When she left Edmure for Cerzainya, she learnt more steps and listened to a poem Ser Hayley had written for her. “How clever,” she determined. “I like how he chose alliteration instead of rhyming. It reminds me of the time before the Targaryens, to the culture of the Seven Kingdoms before they ruled. How proficient and talented. It’s a great compliment. What dance have you given him?”
“Three. With a provision of eight and eleven if I like him well enough.”
Ilse looked at Lalie and the handmaiden raised her eyebrow.
“A pity I can’t think of a reason for him to come to the wedding,” she sighed. It was then she noticed a girl embroidering in the corner on an ash pink dress she hadn’t seen. “Cee, do you have a new handmaiden and didn’t tell me? Why is she in the dark? That can’t be good for her eyes.”

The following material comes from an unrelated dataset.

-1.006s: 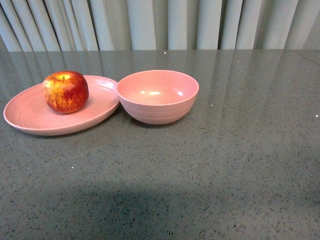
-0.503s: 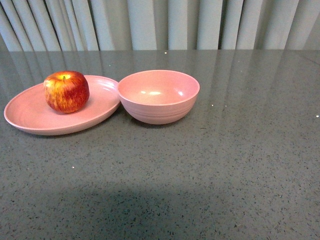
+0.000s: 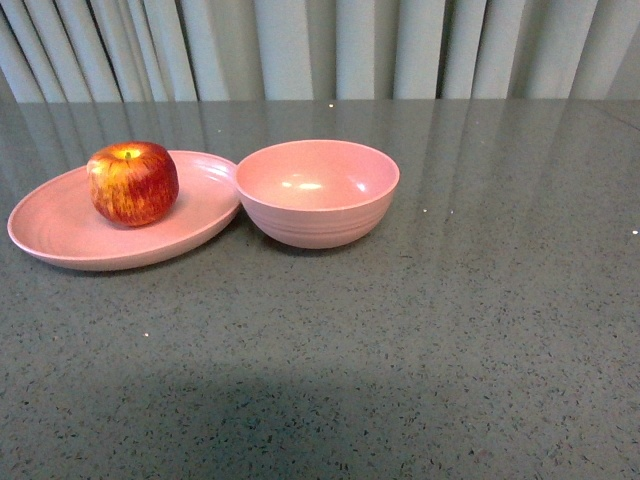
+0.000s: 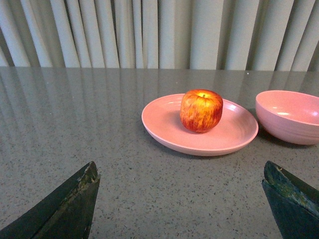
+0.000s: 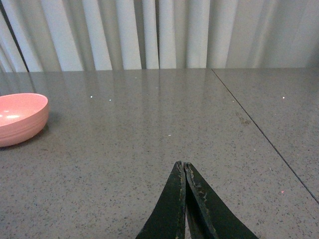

Cerzainya laughed. “Two minutes. You were right, Lalie.” She ushered the girl forward. “Ilse, your handmaiden, Aerica, a gift from Ser Edmure. She got lost this morning trying to find you to give you your breakfast and we found her wandering about ten. We thought we’d send her back with you.”
Ilse blinked. “I had no idea this is what Ser Edmure meant. Aerica, how lovely to meet you. Are you from King’s Landing? Your hair is quite dark.”
“I’m from the South,” she admitted. “I came to King’s Landing two years ago with my mistress, but she died three weeks ago.”
“How sad,” Ilse sympathized. “I think I’m an easy mistress. So far I only have required food, dressing and undressing. I suppose when I get to Riverunn I will require conversation. When I’m with Lady Cerzainya I’ll bring you along. You know that during the day you may not disturb my father, Lord Tyrion?”
“Yes, I did by accident.”
“That is his one rule,” Ilse told her. “Shae will show you around while we’re here. I don’t know if she’s to go North with us.” She smiled. Turning back to Cee after gesturing to Aerica that she could return to her stitching, she asked, “Do you like him at all?”
“He is stern.”
“Dance, find out,” Ilse decided. “I’ve heard from many songs that apart from jousting, it is one way to find one’s heart.”
“Ser Edmure has your heart.”
“He stole it,” she argued. “He literally grabbed my hand and dragged me away from my perch where I was watching the feast. Then he declared to his sister the next day that we were going to a Sept. Granted, I wanted to go, but it was a very peculiar proposal.”
That night, she snuck out of her solar in her nightgown and her lavish robe. At first she didn’t see Ser Edmure until he caught her by the waist on the stairs and kissed her deeply, his hand running luxuriously down her braids. “Do you want to do this?” he asked.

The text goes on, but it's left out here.